_About this exercise:_
Send back exactly the lines from the opening line of the records below through the one with "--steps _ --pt".

Saved data entries:
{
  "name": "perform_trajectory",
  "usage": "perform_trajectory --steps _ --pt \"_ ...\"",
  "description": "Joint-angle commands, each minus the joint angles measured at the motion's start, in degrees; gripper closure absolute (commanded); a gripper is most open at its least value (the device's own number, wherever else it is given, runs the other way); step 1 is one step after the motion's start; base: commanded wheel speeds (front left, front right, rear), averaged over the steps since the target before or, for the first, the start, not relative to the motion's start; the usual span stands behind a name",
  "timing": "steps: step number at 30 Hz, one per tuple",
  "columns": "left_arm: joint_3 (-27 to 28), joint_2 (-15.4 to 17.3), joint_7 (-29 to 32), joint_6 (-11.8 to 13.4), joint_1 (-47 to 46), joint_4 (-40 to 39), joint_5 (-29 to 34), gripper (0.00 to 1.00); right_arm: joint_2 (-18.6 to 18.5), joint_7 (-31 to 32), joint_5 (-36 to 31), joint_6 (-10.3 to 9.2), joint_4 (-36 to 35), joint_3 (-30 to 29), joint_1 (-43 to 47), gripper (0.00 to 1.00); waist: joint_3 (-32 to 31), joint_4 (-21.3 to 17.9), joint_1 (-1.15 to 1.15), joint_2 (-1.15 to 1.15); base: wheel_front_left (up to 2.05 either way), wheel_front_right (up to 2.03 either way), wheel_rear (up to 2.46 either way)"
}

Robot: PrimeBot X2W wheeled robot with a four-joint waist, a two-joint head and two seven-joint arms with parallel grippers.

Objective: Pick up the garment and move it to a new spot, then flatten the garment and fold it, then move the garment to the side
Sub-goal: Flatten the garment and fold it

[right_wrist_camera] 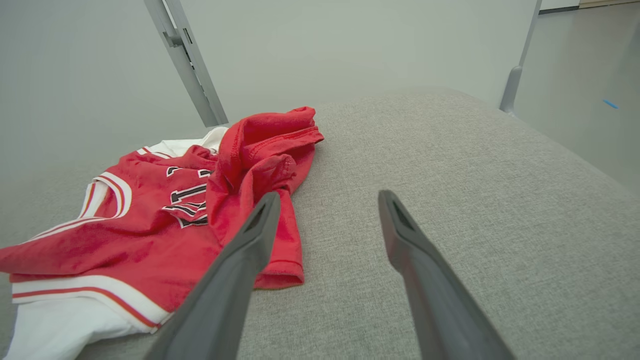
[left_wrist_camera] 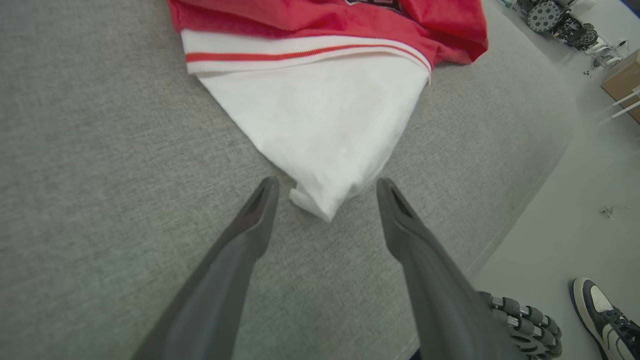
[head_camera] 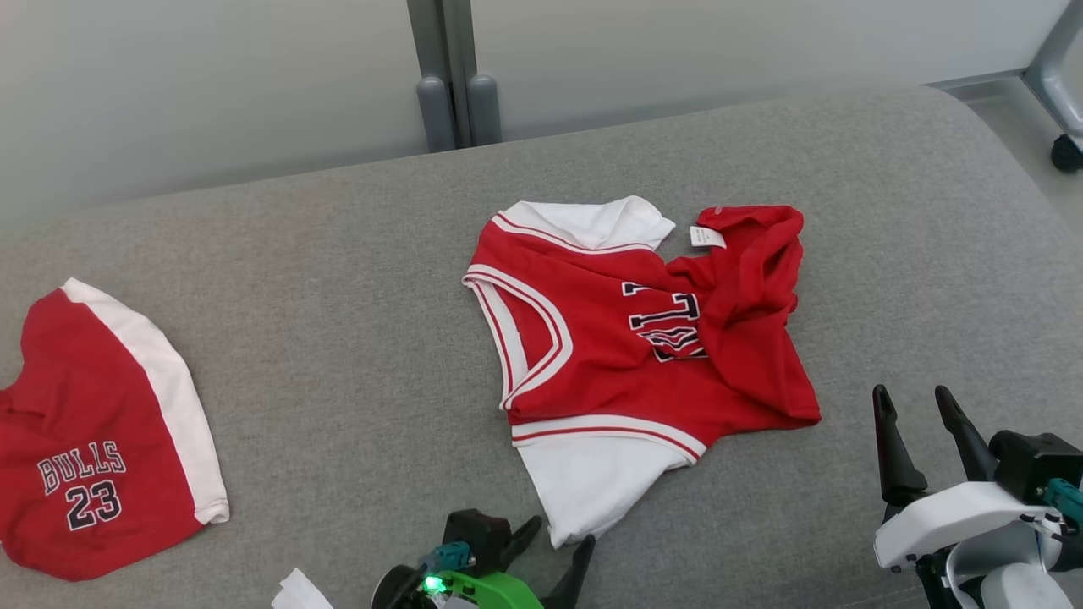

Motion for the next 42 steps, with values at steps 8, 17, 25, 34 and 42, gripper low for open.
perform_trajectory --steps 8,17,25,34,42 --pt "-1.92 0.31 0.21 0.48 -2.19 2.14 -2.82 1.00 0.07 -1.26 -0.71 -0.04 2.16 -0.14 -1.62 0.00 0.67 -0.79 0.00 0.00 0.00 0.00 0.00" --pt "-1.42 0.31 -5.04 1.50 -3.20 1.75 -4.69 1.00 -0.80 -0.08 0.62 -0.04 4.20 0.46 -3.94 0.00 -0.18 2.57 0.00 0.00 0.00 0.00 0.00" --pt "-1.53 0.30 -7.21 2.42 -3.97 0.51 -4.94 1.00 -1.36 4.92 9.40 -0.05 10.06 -0.36 -10.21 0.00 0.71 6.49 0.00 0.00 0.00 0.00 0.00" --pt "-3.28 0.31 -7.91 3.09 -4.75 -0.30 -4.78 1.00 -1.74 10.48 18.24 -0.05 20.36 -2.59 -17.40 0.00 2.25 8.80 0.00 0.00 0.00 0.00 0.00" --pt "-4.39 0.31 -8.14 3.69 -5.76 -0.12 -4.95 1.00 -2.86 9.86 19.44 -0.05 27.64 -1.14 -21.94 0.00 3.57 9.40 0.00 0.00 0.00 0.00 0.00"
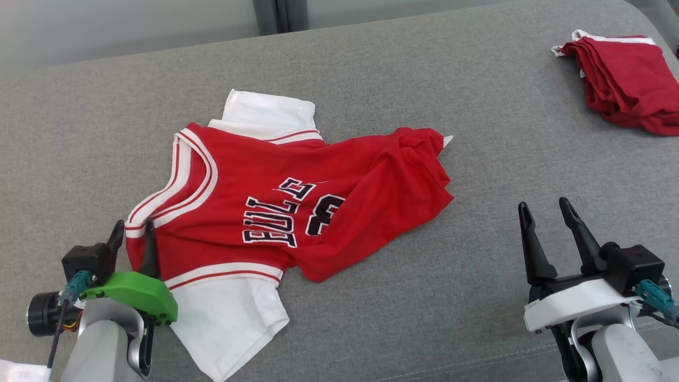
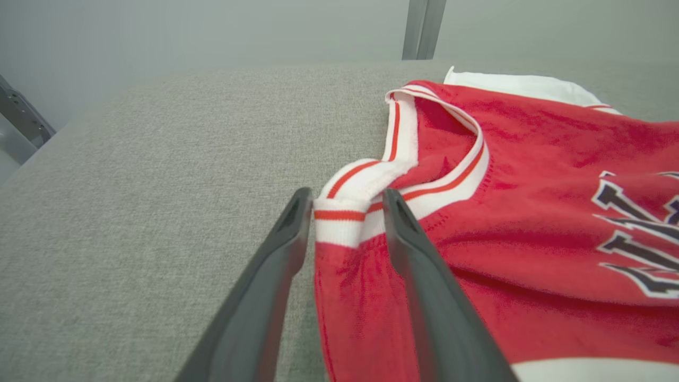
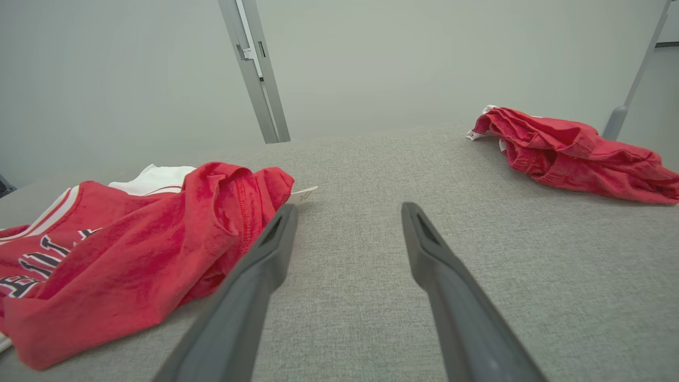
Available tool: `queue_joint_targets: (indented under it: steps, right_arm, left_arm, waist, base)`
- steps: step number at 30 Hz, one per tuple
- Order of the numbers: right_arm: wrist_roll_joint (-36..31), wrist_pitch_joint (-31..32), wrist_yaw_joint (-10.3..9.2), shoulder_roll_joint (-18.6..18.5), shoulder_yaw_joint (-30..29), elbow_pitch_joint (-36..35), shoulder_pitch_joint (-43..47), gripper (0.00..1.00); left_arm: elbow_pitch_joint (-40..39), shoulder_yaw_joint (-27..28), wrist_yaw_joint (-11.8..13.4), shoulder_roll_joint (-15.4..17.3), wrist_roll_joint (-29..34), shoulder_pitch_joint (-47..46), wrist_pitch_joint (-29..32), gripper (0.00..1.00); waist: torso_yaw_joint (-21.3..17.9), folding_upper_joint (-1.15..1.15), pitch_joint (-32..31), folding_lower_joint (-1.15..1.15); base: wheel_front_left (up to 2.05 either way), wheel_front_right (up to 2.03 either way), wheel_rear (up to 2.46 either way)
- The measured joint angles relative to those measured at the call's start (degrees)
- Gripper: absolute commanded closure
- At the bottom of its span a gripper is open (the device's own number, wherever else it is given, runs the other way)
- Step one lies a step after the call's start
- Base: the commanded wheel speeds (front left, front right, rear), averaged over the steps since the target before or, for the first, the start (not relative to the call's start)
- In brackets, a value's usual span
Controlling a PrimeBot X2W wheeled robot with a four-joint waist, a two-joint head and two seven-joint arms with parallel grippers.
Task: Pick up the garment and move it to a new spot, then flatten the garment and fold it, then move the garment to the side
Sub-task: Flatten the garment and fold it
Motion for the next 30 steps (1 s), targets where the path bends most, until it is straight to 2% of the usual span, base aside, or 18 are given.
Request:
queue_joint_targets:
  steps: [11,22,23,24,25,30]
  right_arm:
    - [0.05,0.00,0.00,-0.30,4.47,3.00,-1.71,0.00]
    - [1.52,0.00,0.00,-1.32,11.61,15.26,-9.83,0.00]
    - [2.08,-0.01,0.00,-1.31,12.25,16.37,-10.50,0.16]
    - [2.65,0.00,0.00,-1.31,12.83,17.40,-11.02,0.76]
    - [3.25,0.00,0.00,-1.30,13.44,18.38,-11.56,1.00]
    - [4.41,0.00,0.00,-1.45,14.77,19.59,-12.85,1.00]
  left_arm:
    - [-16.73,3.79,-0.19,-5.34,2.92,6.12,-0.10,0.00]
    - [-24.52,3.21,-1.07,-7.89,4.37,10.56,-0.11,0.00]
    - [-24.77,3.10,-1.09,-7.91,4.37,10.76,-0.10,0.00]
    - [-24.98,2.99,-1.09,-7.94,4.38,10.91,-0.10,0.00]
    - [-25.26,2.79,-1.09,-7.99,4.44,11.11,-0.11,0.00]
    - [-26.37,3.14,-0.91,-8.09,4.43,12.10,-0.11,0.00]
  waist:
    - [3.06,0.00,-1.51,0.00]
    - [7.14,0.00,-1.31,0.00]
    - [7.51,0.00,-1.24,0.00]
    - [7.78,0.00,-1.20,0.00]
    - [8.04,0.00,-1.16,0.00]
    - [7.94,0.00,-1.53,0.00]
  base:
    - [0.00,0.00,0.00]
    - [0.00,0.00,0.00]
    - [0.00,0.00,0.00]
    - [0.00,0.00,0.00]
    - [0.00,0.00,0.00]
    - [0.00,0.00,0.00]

_Reply to the task:_
{
  "name": "perform_trajectory",
  "usage": "perform_trajectory --steps _ --pt \"_ ...\"",

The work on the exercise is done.